The Climate Corporation
- Industry: Agriculture
- Founded: 2006; 20 years ago
- Founder: David Friedberg, Siraj Khaliq
- Fate: subsidiary of Bayer
- Headquarters: San Francisco, CA, USA
- Key people: Mike Stern: CEO;
- Parent: Bayer
- Website: climate.com

= The Climate Corporation =

American dIgital agriculture services company

The Climate Corporation was a digital agriculture company that examines weather, soil and field data to help farmers determine potential yield-limiting factors in their fields.

==History==
The company was founded as WeatherBill in 2006 by two former Google employees, David Friedberg and Siraj Khaliq.

The company began as a startup focused on helping people and businesses manage and adapt to climate change, by providing weather insurance to ski resorts, large event venues, and farmers. In 2010, it decided to focus exclusively on agriculture, and launched the Total Weather Insurance Product in fall 2010 for corn and soybeans.

On October 11, 2011, WeatherBill changed its name to The Climate Corporation.

In June 2013, the U.S. Department of Agriculture's Risk Management Agency authorized the Climate Corporation to administer federal crop insurance policies for the 2014 crop year.

In October 2013, Monsanto acquired the company for approximately $1.1 billion.

In February 2014, the company announced it merged with Monsanto's Integrated Farming System and Precision Planting divisions. In February 2014, the company also acquired Solum, a soil testing company based in Ames, Iowa.
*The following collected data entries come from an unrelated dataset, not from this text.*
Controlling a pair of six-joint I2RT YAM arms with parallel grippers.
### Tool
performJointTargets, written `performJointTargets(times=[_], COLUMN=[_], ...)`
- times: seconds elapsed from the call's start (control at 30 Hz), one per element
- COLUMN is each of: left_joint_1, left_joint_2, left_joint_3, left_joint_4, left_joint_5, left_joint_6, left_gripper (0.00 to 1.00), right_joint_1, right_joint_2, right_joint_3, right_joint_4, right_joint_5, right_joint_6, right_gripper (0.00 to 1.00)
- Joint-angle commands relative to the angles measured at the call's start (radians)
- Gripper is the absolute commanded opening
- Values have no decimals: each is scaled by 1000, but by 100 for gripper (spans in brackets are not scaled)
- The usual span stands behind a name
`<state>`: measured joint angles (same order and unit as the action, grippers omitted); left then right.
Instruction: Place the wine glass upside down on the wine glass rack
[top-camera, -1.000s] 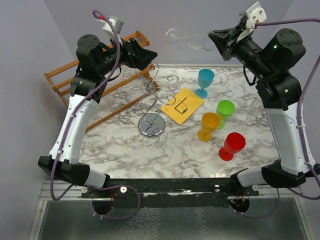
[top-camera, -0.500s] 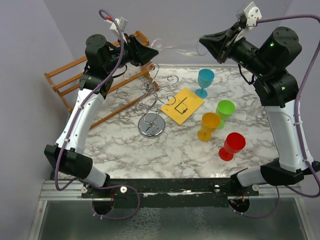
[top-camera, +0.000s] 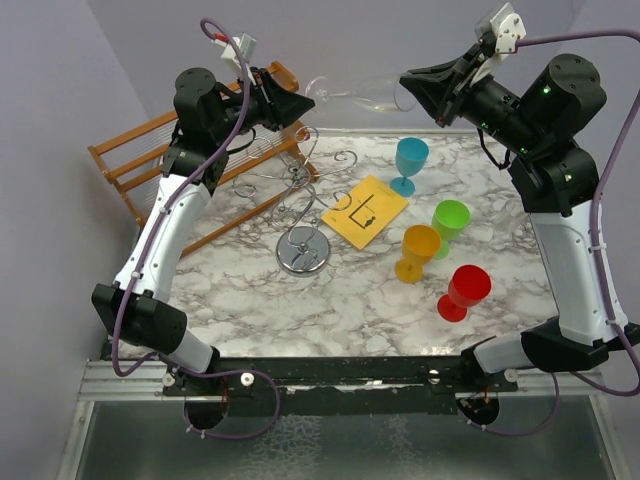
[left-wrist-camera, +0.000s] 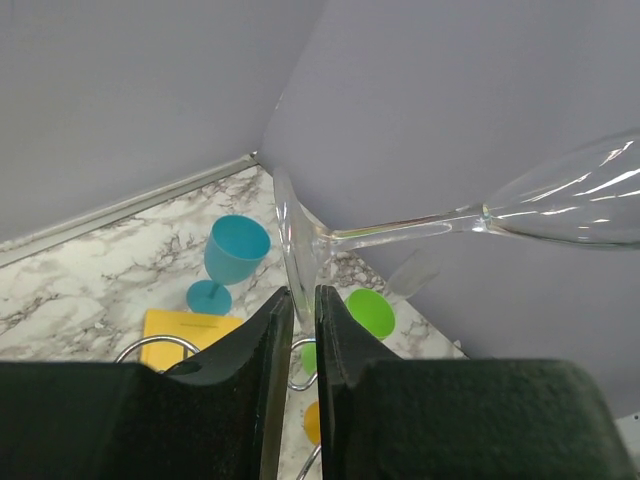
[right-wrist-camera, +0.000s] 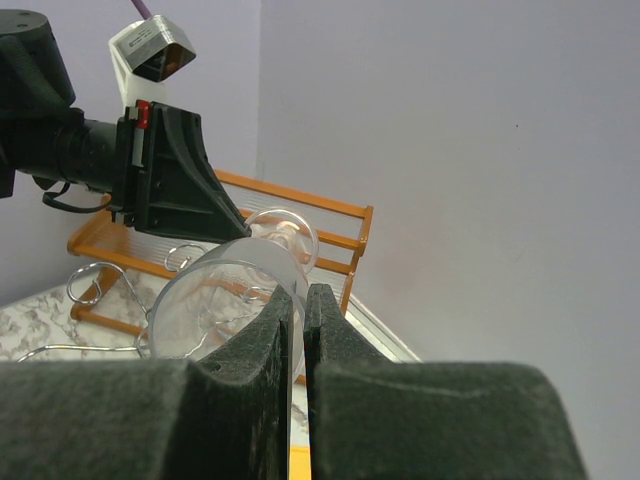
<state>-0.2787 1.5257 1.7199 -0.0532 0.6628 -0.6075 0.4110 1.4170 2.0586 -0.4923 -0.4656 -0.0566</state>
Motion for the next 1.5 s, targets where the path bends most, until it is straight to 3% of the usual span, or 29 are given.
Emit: performJointTargets(times=[0.0, 0.37, 0.63, 0.97, 1.17, 1.27, 1.47], left_joint_1=[-18, -19, -18, -17, -16, -3, 70], left_joint_2=[-13, -32, -42, -64, -75, -85, -118], left_joint_3=[-3, -12, -15, -17, -16, -15, -14], left_joint_4=[70, 36, 24, -6, -20, -30, -27], left_joint_5=[20, -41, -48, -55, -52, -52, -40], left_joint_6=[6, 69, 79, 106, 122, 131, 137], left_gripper=[19, 23, 18, 21, 0, 0, 0], right_joint_1=[8, 8, 8, 8, 7, 8, 8], right_joint_2=[-16, -23, -24, -30, -34, -43, -66], right_joint_3=[0, -9, -12, -31, -39, -54, -90], right_joint_4=[34, 34, 35, 39, 41, 44, 36], right_joint_5=[-54, -49, -27, 15, 33, 52, 62], right_joint_6=[21, 16, 0, -28, -41, -56, -93], right_gripper=[1, 1, 1, 1, 1, 1, 30])
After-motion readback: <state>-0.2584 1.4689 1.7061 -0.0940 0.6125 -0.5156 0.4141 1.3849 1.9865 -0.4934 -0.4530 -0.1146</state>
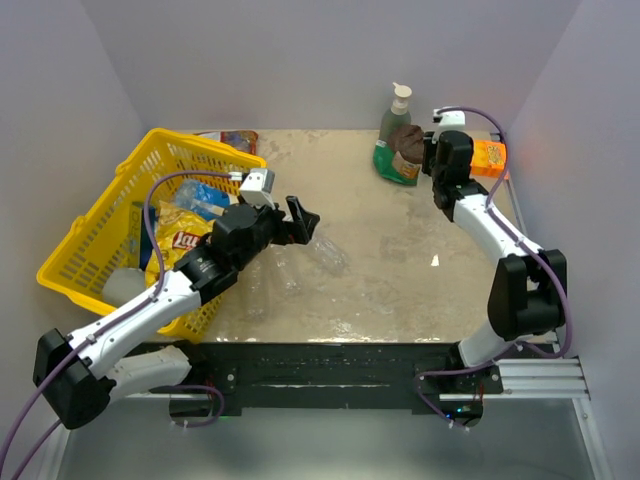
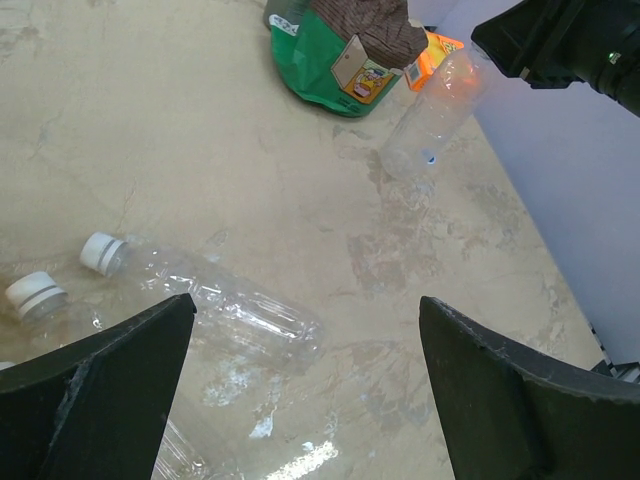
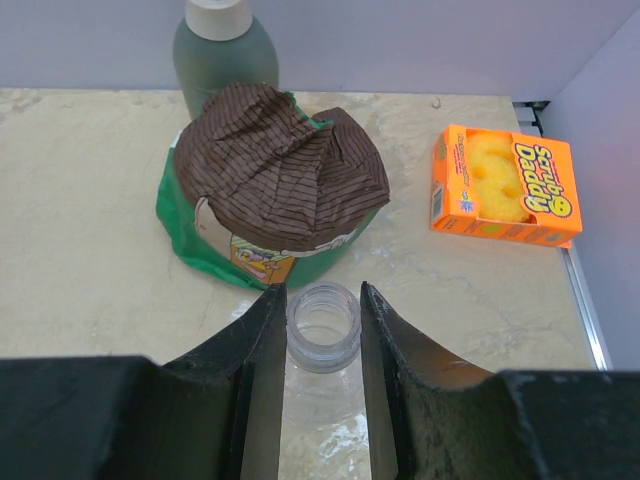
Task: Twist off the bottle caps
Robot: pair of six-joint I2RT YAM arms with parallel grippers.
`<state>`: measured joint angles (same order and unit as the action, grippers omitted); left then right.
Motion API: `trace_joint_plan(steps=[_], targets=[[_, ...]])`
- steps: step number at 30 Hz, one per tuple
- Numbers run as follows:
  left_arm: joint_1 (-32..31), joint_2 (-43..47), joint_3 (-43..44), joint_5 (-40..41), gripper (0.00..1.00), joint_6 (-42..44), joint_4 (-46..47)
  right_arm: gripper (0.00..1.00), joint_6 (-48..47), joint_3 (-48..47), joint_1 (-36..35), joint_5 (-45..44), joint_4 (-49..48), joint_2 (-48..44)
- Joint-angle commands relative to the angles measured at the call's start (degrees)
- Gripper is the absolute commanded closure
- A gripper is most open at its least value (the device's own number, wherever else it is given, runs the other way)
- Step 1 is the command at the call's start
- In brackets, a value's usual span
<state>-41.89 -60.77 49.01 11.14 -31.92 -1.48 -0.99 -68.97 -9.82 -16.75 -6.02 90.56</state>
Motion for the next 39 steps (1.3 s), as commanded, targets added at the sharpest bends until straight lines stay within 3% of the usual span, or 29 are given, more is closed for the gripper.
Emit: trace_joint_plan(steps=[1, 20, 22, 26, 28, 36, 39], targets=[[0.23, -0.75, 2.84, 2.14, 0.00, -0.68, 1.56, 1.00, 0.56, -1.78, 0.42, 1.81, -5.14, 0.75], [0.23, -2.42, 3.37, 1.17, 0.00, -0.95, 1.56, 0.98, 2.14, 3.32, 0.33, 3.66, -6.11, 1.37], [0.32, -2.25, 3.37, 1.17, 0.00, -0.77, 1.56, 0.74, 2.14, 2.70, 0.33, 3.92, -5.49, 1.19], [0.23, -2.33, 3.19, 0.99, 0.00, -0.95, 1.56, 0.51, 2.22, 0.86, 0.42, 4.10, -3.65, 1.63], [0.23, -2.33, 3.10, 0.82, 0.00, -1.04, 1.56, 0.43, 2.14, -0.63, 0.42, 4.36, -2.95, 2.07], [0.23, -1.81, 2.75, 0.73, 0.00, -1.39, 1.56, 0.32, 2.75, -3.10, 0.33, 5.77, -1.45, 3.13], [0.23, -1.54, 2.40, 0.73, 0.00, -1.47, 1.56, 0.23, 2.58, -3.45, 0.42, 5.59, -1.01, 3.39]])
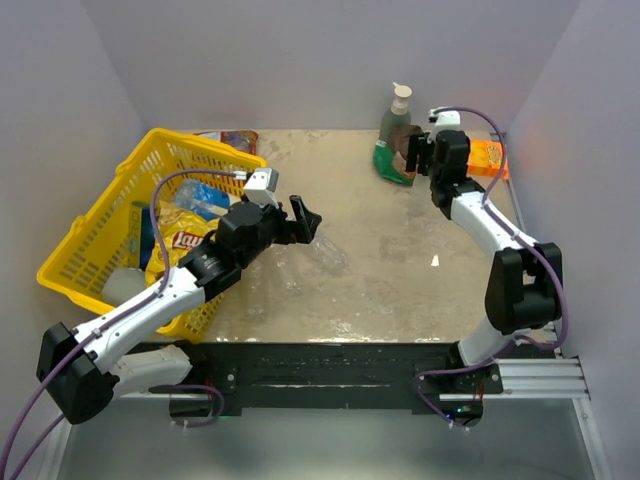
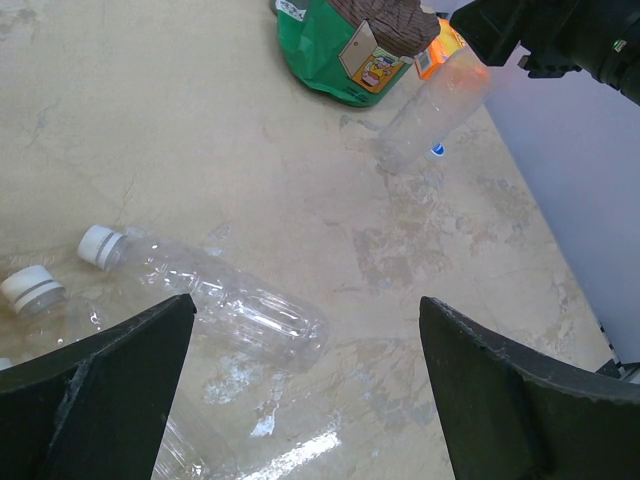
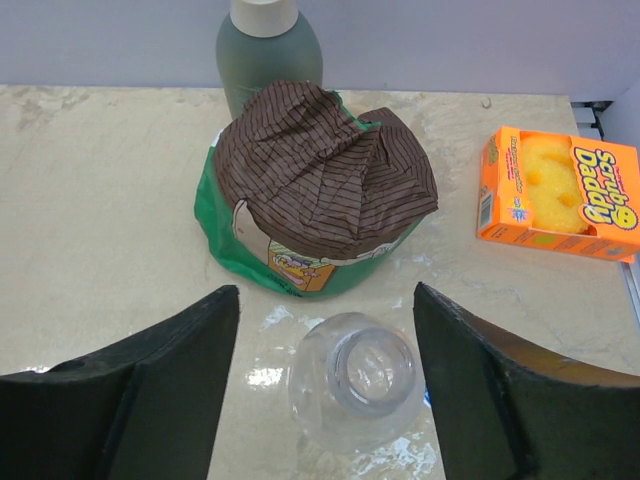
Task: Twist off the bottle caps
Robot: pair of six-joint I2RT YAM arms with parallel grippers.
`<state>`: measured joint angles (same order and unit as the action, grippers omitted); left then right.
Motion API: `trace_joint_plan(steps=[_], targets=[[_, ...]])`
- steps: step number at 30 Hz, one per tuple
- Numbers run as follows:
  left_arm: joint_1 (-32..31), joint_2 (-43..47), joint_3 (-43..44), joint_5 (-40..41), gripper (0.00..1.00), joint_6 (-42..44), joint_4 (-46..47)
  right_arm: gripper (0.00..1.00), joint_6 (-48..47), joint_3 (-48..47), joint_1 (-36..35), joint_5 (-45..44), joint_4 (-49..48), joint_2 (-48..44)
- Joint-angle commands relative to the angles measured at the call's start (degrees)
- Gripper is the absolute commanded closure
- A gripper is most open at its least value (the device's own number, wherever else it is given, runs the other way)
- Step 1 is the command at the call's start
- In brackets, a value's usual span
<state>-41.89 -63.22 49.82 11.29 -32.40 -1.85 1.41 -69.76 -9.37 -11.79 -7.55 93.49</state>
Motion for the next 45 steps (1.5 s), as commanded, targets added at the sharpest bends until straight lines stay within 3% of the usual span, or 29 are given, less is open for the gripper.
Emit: trace_joint_plan(steps=[1, 13, 20, 26, 32, 37, 45], targets=[[0.23, 0.99, 1.51, 0.66, 0.00, -0.91, 1.93, 0.22, 0.09, -2.67, -0.13, 0.54, 0.52, 0.37], [0.23, 1.00, 1.42, 0.31, 0.00, -1.08, 1.93, 0.15, -0.70, -7.41, -0.13, 0.81, 4.47, 0.64], [0.23, 1.43, 2.12, 2.59, 0.00, -2.66, -1.48, 0.15, -1.06, -15.47, -0.56, 2.73, 8.77, -3.31], [0.49, 7.92, -0.33, 12.70, 0.00, -8.90, -3.69, 0.16, -3.87, -27.68, -9.52, 14.59, 24.14, 0.63], [2.16, 11.54, 0.27, 10.25, 0.00, -6.62, -7.37, 0.19, 1.76, -28.68, -16.38, 28.82, 31.19, 8.19], [2.25, 13.73, 0.80, 7.79, 0.00, -6.09, -11.24, 0.22, -0.97, -31.67, -22.00, 29.72, 39.71, 15.92], [2.25, 16.81, 0.71, 5.85, 0.00, -6.53, -14.67, 0.21, -0.36, -23.59, -26.23, 31.74, 31.73, 19.61]])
In December 2014, the company acquired 640 Labs, an agricultural technology startup based in Chicago. 640 Labs created the Drive device (later renamed the Fieldview Drive) that reads data from the CANBUS of tractors and connects to an iPad or iPhone.

In July 2015, the company sold its crop insurance business to AmTrust Financial Services, enabling The Climate Corporation to focus exclusively on its digital agriculture platform. Details of the agreement were not disclosed.

In May 2017, the agreement to sell Precision Planting LLC to John Deere was terminated. In August 2016, the U.S. Department of Justice had filed a lawsuit to block the sale, arguing the deal could make it more expensive for farmers to use fast, precise planting technology. Precision Planting CEO Michael Stern stated: "We just didn't see that there was a clear path going forward, that the DOJ was going to approve the transaction. We have a valuable business and people in limbo and it was just time to move on."

In June 2018, Bayer acquired Monsanto and Precision Planting with it.